Although the signs of turmoil were few and may have only been present in the week leading up to the homicide, in hindsight, McKenna said that threats made by Kingston after the breakup were the only cause for concern.

"It was really just after the breakup. She had mentioned one day that Colin was having a really hard time and was saying stuff like he was going to commit suicide, so that was really worrisome and Kelsey texted Colin's dad saying that she was worried about him, but she never said anything about Colin threatening her," she said.

Police scanner suggests Kingstons' dad called 911 l Kingston's former coach: 'He was one of my favorite kids'

"We tried to find reasons to see why Colin might have done it. I think the thing that it comes back to is the thought of 'if I can’t have her no one can.' I don’t know if he planned that. There’s a bunch of theories about why he went to the house that night. Was he going there to threaten Kelsey or to threaten himself? Did a fuse just go off? You don't know what state of mind he was in," McKenna said.

McKenna, Cohan and Sobieraski all said that prior to the tragedy, they had only limited conversations about dating violence throughout their schooling, if any at all.

"I honestly can’t tell you a time we spoke about dating violence before this happened. We might have just talked about it in high school, but you see it in the news," she said. "I don’t think you really take a second look at it unless it directly impacts you, which is sad because it’s hard to get people to listen and understand unless it’s something that they've already been affected by."

Cohan added, "It doesn’t seem like something that actually happens in the world, but it did. It’s really scary."

Much like the friends of Annese, those closest to Alyssa Taft said that her relationship with Knight-Hollis lacked known signs of abuse.

Knight-Hollis, who was no longer in a relationship with Taft at the time of her death, allegedly stabbed her in his mobile home after she rejected his attempts to rekindle their relationship. Knight-Hollis is currently held without bail in Wayne County jail, and awaiting his trial date.

Sarah Taft, Alyssa's mother, said that she knew Knight-Hollis to be a polite boy who held the door for her daughter, and that the news of her daughter's murder came as a complete shock to her and her family.

"They were not dating, they were not married, they were not living together and they were broken up at the time.
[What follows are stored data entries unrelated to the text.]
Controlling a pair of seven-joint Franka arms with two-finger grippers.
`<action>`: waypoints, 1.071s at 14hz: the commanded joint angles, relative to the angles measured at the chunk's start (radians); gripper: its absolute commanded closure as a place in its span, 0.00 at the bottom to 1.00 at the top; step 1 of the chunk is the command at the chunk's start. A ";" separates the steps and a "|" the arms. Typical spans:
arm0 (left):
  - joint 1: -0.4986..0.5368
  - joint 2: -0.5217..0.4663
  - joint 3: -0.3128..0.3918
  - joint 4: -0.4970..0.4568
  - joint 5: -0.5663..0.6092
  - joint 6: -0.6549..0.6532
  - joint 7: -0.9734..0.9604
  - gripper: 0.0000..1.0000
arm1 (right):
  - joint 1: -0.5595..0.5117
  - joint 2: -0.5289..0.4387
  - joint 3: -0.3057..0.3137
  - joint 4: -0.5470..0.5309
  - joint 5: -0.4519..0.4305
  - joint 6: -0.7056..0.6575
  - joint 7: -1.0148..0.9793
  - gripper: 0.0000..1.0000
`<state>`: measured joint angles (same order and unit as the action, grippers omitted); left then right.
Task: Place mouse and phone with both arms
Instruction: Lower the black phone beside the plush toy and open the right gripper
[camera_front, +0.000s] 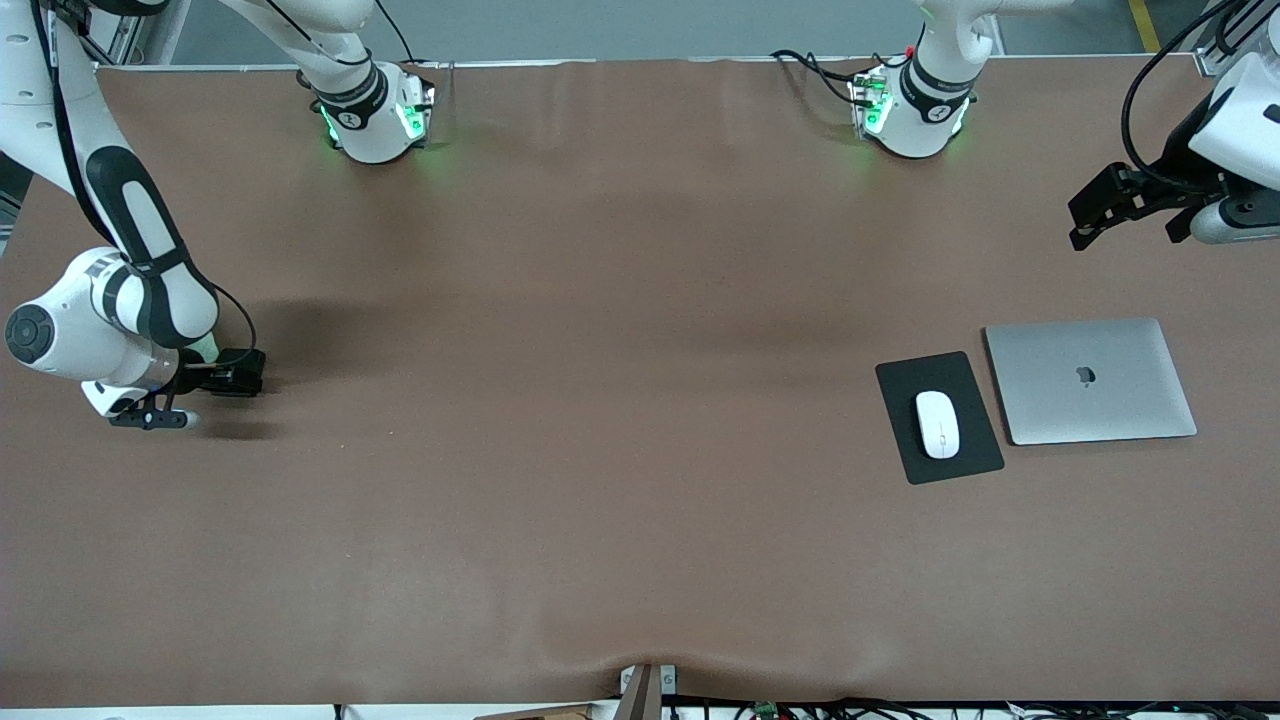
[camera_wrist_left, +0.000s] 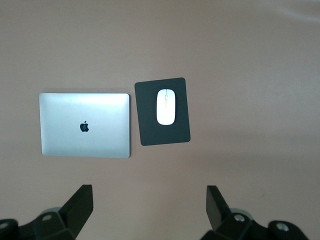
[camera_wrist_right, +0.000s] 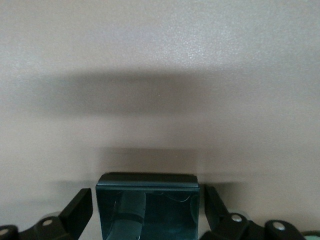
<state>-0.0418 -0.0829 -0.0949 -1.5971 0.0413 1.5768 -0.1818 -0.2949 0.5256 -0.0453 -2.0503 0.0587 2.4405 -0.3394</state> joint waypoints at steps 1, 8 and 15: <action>-0.001 -0.009 0.012 0.002 -0.020 0.003 0.012 0.00 | 0.011 -0.060 0.016 0.010 -0.010 -0.026 -0.004 0.00; 0.048 -0.009 0.014 0.002 -0.018 -0.104 0.071 0.00 | 0.186 -0.237 0.018 0.312 -0.008 -0.475 0.109 0.00; 0.088 -0.018 0.014 0.035 -0.012 -0.184 0.133 0.00 | 0.304 -0.484 0.002 0.391 -0.007 -0.771 0.282 0.00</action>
<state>0.0436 -0.0860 -0.0805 -1.5712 0.0413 1.4427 -0.0721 -0.0111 0.1075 -0.0248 -1.6480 0.0574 1.7408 -0.1121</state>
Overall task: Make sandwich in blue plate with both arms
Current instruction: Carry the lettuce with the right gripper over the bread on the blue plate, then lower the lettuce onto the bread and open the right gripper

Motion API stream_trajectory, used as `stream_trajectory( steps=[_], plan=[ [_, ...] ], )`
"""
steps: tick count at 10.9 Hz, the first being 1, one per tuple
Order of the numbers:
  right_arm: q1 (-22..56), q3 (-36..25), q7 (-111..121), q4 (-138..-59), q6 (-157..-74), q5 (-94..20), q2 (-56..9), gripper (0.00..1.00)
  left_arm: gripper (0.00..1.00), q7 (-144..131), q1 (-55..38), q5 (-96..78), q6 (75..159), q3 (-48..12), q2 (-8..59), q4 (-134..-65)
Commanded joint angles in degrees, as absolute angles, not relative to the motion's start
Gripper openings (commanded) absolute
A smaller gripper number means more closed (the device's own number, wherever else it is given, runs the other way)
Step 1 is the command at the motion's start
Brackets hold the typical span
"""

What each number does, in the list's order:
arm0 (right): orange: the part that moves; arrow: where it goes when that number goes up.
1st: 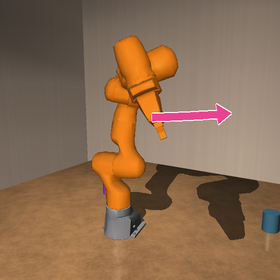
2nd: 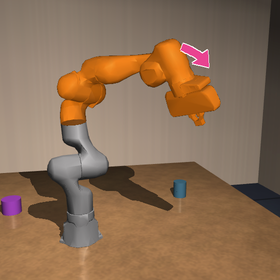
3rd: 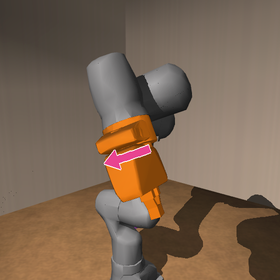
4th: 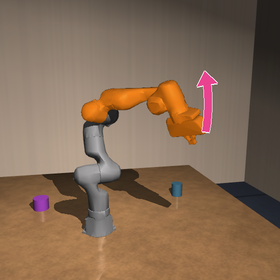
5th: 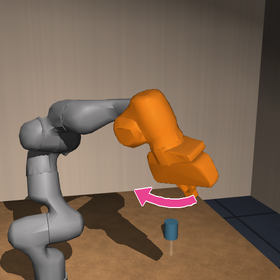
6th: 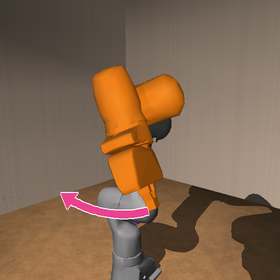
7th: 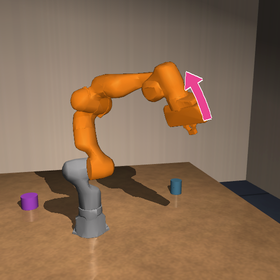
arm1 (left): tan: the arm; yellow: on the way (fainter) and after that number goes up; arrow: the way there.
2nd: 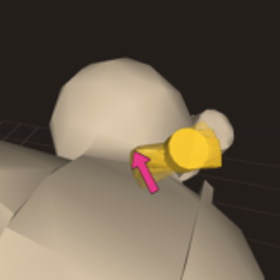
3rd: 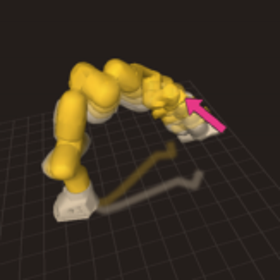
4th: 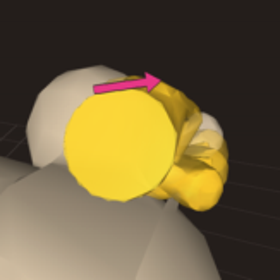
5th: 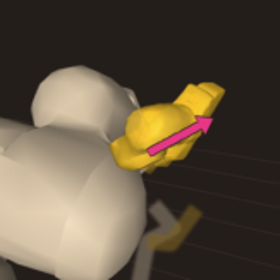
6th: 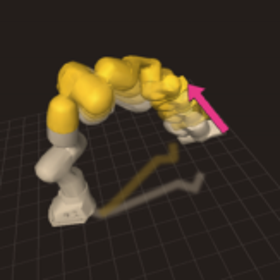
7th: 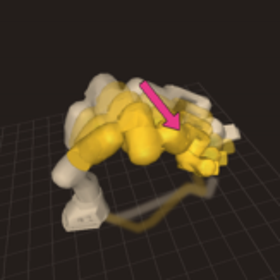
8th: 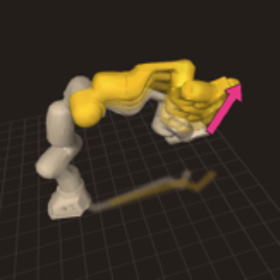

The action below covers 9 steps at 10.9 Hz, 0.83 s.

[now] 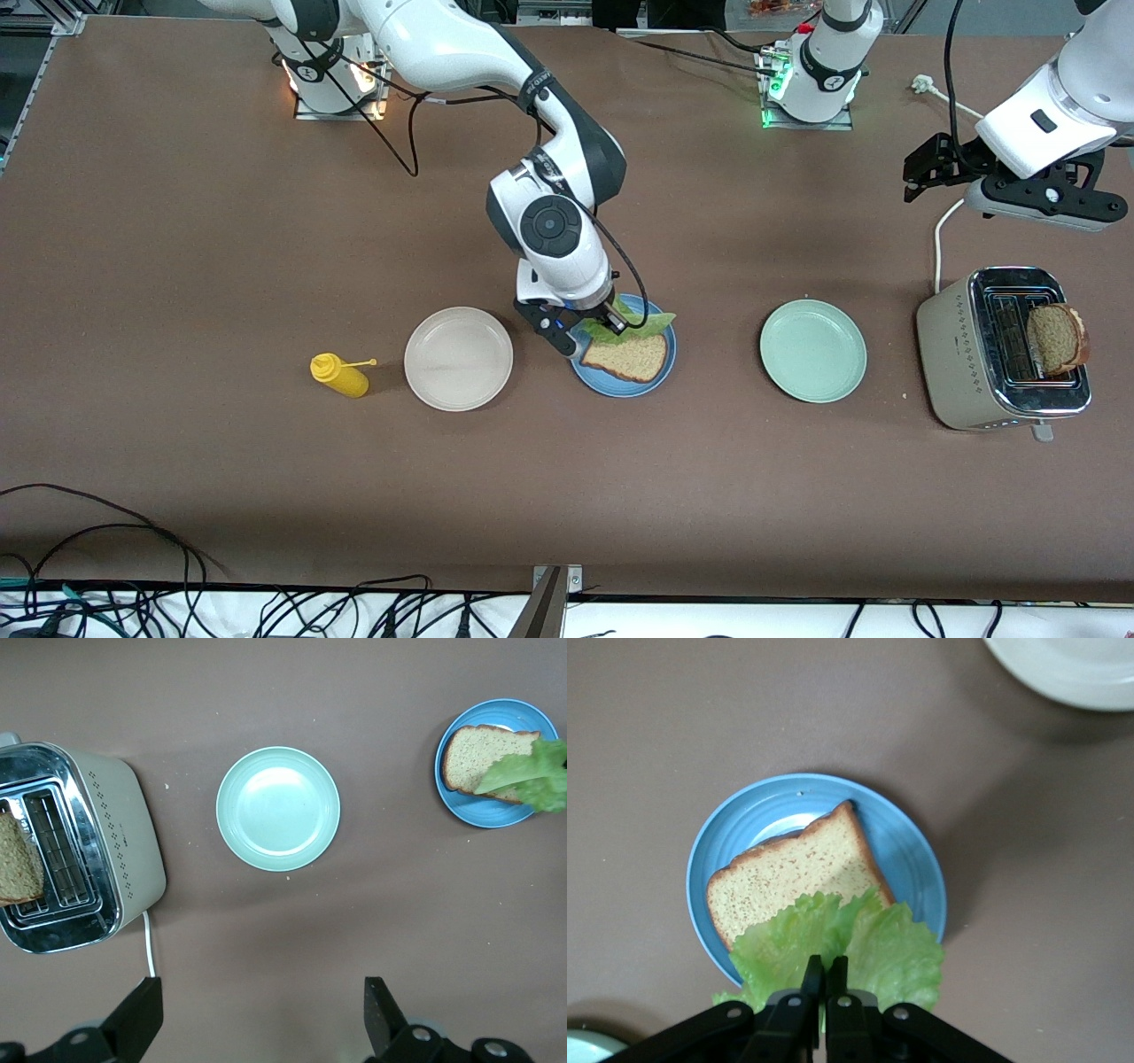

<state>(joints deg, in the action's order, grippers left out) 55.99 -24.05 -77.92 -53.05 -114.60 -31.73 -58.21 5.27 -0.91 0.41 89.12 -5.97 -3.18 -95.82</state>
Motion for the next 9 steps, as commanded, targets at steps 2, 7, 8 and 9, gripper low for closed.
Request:
stream_trajectory(
  steps=[2,7,8,9],
  plan=[
    [57.39,-24.96,-80.68,-49.92,-118.82,-33.49,-62.14,0.0,1.0,4.92,-1.23,1.67,89.47,-5.89,-3.6,-96.06],
    [57.3,-24.7,-78.32,-50.89,-118.83,-33.4,-63.1,0.0,1.0,4.92,-1.23,1.67,89.47,-5.89,-3.6,-96.06],
    [57.22,-24.7,-77.96,-51.24,-118.83,-33.4,-63.8,0.0,1.0,4.92,-1.14,1.67,89.47,-5.89,-3.52,-96.06],
    [57.3,-24.7,-77.96,-51.24,-118.92,-33.4,-64.42,0.0,1.0,4.92,-1.14,1.67,89.47,-5.89,-3.52,-96.06]
  ],
)
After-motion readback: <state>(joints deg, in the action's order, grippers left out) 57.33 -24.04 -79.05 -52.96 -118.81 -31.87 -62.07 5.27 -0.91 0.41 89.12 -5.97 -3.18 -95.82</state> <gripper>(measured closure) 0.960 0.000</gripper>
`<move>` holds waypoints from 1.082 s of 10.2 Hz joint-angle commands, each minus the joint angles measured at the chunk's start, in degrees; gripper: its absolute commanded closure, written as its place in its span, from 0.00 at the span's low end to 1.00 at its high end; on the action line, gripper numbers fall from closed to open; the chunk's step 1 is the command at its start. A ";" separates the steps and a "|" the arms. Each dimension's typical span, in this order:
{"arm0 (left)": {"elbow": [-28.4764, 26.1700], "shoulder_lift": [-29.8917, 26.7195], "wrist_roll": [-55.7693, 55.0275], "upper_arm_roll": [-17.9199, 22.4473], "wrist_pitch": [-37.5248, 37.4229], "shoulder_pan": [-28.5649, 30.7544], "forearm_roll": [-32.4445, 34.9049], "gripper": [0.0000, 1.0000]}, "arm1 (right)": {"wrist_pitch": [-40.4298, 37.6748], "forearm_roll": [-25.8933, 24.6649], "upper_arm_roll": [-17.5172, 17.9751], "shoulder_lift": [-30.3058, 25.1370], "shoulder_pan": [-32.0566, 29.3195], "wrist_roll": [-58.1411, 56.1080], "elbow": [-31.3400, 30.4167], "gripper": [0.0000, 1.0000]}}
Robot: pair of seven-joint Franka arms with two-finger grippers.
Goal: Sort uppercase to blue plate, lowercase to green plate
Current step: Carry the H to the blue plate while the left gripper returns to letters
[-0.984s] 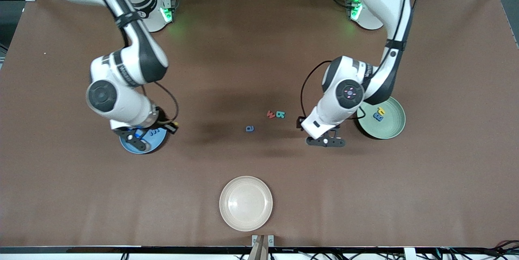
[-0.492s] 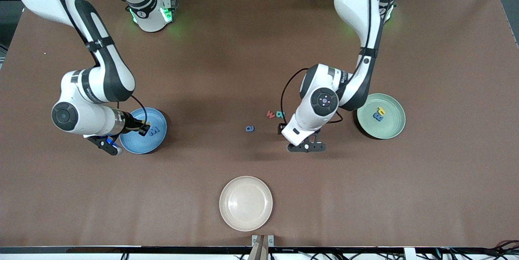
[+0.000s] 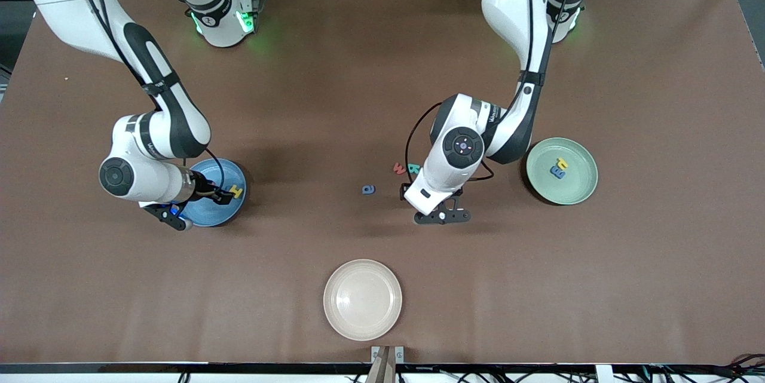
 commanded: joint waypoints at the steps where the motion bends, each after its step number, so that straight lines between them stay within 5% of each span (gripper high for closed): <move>1: 2.92 0.59 -1.60 0.98 -1.68 -0.62 -1.57 0.06 | -4.22 0.23 0.82 -6.33 -0.58 -0.75 -0.48 0.00; 8: 6.97 1.47 -5.38 -1.38 -1.68 -0.71 -0.87 0.00 | -18.47 0.85 -1.55 -22.52 -0.40 -15.39 4.25 0.00; 11: 13.10 5.67 -5.12 -4.63 -1.59 -0.89 3.06 0.00 | -20.94 0.85 -1.64 -27.09 -0.14 -18.76 5.05 0.00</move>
There was no sign of anything," she said. "This was his first act of violence towards her.

"If he would have put his hands on my daughter before, I would have taken care of that."

More: Sarah Taft encourages students to 'keep it nice'

Police: Sodus man killed ex-girlfriend after she rejected his advances

Dating abuse facts

Abusers come in different types

The danger of the situation can be dependent on the type of abuser.

According to Will Averill, a community engagement specialist who works with dating violence survivors, there are separate classifications of abusers: entitlement and survival abusers.

Entitlement abusers are people who like to maintain a good face in the community that they're operating in, so once there's a hint of light shed on the abuse, they are unlikely to continue their pursuit.

Survival abusers, according to Averill, are the most deadly. They operate with an "if I can't have you, nobody can" mentality. Cases with survival abusers are more likely to result in murder-suicides.